Journal of Hematology & Thrombosis

Case Report

An Atypical Case of Hepatosplenic T Cell Lymphoma

Gosnell HL1* and Stump MS123

1School of Medicine, Virginia Tech Carilion School of Medicine, USA
2Section of Pathology, Virginia Tech Carilion School of Medicine, USA
3Dominion Pathology Associates, USA
*Address for Correspondence: Gosnell HL, School of Medicine, Virginia Tech Carilion School of Medicine, 1 Riverside Circle, Suite 105, Roanoke, Virginia 24016, Virginia, USA, Phone: 252-241-4428; E-mail: haileylg@vt.edu
Submission: 07 July, 2020; Accepted: 19 August, 2020; Published: 21 August, 2020
Copyright: © 2020 Gosnell HL, et al. This is an open access article distributed under the Creative Commons Attribution License, which permits unrestricted use, distribution, and reproduction in any medium, provided the original work is properly cited.

Abstract

Hepatosplenic T cell lymphoma (HSTL) is a rare, aggressive subtype of extra-nodal lymphoma characterized by hepatosplenic presentation without lymphadenopathy that is typically seen in adolescents and young adults with a male predominance with bone marrow involvement. We present a case of a 55 year old woman with past history of pulmonary embolism, deep venous thrombosis and type II diabetes who complained of diffuse abdominal pain (worst in the LUQ) and lightheadedness. Ultimately, the patient was diagnosed with splenic hematoma and hemoperitoneum. This diagnosis necessitated splenectomy which revealed a markedly enlarged and ruptured spleen.

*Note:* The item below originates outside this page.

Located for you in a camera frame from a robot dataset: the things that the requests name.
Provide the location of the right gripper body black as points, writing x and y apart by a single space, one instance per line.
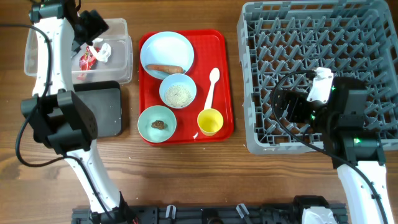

Microscopic analysis with immunohistochemical stains showed a prominent abnormal T-cell population involving the splenic red pulp consistent with HSTL in this patient. Follow-up bone marrow biopsy was negative for involvement. We present this patient’s case due to her unique demographic and the atypical clinical features of her disease including lack of bone marrow presentation.